Metaphorically, I am at that campsite on the side of the mountain, the summit in my sights, knowing I could reach it in one day's hike but also knowing if I force it, it will kill me. So here I sit, resting. Waiting. Chomping at the bit. Trying to enjoy the present. Itching to know what else I can do in the interim. Is moving the best choice for the kids and I? Today, my answer is a shoulder shrug and more tears. I know that in five years, I have traveled long and hard and it is time for the tide to turn in my favor.

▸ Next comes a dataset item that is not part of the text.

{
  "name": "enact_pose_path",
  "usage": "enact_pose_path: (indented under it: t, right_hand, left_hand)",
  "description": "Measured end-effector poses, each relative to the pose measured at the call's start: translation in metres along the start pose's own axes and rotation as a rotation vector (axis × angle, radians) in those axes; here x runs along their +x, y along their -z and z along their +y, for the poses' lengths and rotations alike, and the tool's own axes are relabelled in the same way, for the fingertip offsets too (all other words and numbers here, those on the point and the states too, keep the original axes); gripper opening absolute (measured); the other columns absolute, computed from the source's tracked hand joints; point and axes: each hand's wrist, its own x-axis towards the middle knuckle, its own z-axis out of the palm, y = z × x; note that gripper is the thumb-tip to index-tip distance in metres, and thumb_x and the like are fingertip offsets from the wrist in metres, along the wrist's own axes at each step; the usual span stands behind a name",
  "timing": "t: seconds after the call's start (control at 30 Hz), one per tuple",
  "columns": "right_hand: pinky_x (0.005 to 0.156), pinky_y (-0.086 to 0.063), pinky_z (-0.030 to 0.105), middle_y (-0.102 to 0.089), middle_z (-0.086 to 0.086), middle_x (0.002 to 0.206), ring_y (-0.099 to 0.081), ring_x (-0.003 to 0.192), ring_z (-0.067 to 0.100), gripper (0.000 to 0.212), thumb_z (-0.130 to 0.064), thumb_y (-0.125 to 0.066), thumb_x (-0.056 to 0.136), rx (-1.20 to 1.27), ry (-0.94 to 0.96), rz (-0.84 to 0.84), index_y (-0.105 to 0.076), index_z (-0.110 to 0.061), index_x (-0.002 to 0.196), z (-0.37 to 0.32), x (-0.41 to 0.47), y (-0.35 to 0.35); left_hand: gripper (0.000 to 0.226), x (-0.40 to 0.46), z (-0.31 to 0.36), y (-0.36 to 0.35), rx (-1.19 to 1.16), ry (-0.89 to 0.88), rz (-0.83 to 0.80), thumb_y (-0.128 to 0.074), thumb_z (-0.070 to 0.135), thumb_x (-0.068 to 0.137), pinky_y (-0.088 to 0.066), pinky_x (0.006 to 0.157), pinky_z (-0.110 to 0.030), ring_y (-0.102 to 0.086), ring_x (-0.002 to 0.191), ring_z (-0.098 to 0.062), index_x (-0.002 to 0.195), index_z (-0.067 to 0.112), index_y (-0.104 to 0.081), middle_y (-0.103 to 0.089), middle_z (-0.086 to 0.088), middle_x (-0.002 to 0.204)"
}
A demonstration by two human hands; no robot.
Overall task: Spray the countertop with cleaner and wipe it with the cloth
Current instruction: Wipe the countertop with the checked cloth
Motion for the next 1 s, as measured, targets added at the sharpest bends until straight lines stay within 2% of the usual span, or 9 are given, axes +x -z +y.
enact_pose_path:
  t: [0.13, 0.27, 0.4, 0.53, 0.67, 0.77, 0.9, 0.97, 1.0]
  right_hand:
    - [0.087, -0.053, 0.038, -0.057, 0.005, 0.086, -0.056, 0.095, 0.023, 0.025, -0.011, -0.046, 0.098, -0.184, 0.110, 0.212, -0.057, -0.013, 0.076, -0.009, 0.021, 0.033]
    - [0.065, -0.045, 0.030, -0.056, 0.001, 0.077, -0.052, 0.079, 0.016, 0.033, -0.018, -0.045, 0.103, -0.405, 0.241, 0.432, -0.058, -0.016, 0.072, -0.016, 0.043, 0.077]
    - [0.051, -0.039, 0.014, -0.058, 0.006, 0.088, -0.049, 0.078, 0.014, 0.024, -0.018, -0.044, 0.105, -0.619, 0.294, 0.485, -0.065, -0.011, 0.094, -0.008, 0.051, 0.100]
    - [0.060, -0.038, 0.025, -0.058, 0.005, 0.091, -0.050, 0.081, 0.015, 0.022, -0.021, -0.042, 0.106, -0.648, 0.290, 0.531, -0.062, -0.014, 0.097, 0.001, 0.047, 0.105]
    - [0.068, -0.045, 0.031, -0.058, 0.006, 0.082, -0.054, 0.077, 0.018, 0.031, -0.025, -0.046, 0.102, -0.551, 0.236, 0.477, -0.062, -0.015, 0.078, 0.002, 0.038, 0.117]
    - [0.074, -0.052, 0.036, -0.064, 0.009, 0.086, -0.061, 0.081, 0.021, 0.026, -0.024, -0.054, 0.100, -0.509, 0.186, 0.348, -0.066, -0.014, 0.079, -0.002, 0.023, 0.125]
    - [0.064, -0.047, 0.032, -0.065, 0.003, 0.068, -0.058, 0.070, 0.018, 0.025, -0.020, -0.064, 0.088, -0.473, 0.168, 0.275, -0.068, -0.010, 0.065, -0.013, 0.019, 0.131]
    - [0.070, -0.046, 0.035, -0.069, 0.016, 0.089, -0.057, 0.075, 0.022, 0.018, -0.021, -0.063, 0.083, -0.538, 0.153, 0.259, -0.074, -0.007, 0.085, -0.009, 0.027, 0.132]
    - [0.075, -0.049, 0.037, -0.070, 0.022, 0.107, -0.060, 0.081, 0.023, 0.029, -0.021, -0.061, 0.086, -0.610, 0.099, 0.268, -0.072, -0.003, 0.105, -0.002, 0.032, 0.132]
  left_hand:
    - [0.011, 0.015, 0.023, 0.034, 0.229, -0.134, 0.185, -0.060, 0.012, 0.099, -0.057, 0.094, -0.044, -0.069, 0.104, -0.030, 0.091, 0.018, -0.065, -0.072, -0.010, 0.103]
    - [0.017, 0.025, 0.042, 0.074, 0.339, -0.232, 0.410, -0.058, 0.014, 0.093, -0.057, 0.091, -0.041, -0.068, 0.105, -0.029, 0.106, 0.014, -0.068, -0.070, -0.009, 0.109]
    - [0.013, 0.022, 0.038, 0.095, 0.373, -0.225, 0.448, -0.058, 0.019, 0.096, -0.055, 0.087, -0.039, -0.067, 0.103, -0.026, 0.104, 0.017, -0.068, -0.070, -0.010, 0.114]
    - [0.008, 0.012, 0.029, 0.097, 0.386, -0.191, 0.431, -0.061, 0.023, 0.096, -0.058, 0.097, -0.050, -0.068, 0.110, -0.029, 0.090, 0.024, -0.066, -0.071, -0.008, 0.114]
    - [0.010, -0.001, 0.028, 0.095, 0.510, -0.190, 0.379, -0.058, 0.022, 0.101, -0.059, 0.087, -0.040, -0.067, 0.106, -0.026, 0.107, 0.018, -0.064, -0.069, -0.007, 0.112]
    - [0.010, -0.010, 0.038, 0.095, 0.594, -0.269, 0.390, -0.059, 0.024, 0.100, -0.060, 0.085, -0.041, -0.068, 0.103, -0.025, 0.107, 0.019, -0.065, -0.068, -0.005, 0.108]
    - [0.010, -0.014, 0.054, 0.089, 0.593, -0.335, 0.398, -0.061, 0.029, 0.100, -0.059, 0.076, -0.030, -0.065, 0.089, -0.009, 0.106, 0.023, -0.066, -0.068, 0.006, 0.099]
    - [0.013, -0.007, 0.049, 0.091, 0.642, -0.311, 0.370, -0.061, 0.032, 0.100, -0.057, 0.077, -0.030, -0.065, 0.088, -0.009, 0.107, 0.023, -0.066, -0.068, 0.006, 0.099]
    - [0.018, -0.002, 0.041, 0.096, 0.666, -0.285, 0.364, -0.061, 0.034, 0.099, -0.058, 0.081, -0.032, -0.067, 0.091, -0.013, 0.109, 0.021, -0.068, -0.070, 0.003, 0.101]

My Easter Meditation/Prayer
"What if the highest expression of the personal Divine is you, precisely as you are in this very moment, in all your full authentic and wounded glory?" ~Tosha Silver
i will not fix anyone but me and what is needed for the kids. I need to see a miraculous turn of tide on my behalf. Today selfishness is OK.
I can not sell a house - without God
I can not move to a new life - without God
I can not find a job - without God
I can not get hope - without God
I can not trust - without God
I can not find healing - without God
I can not find peace - without God
I can not get resources for my kids - without God
I can not love unconditionally - without God
I can not wake daily - without God
I can not endure aloneness - without God
I can not persevere - without God
I can not find light bringers - without God
I can not restore my life - without God
I can not find a life partner - without God
I can not create goals - without God
I can not manifest dreams - without God
Almighty, I am empty of me. I have nothing left. In my weakness be strong. Do what is best - supply my needs, meet the wants that are good and pure, set my feet on the path you have for me, direct me to the best for the children. Help me be my best only for those I am intended to provide for. Cross my path with the people I am divined to meet. Restore in all ways, all that has been taken by the greed, anger, pain and anguish of mankind. Help me discern when I am making myself vulnerable again. I've made my plans, now direct my steps toward healing, hope, light and love. I accept that I do not know my best. I will myself to trust that you do. Be swift and may your decisions be clear for all so there is no one to give praise or thanks to but you. Then, should this story be light and hope for others, give me the ability to share it.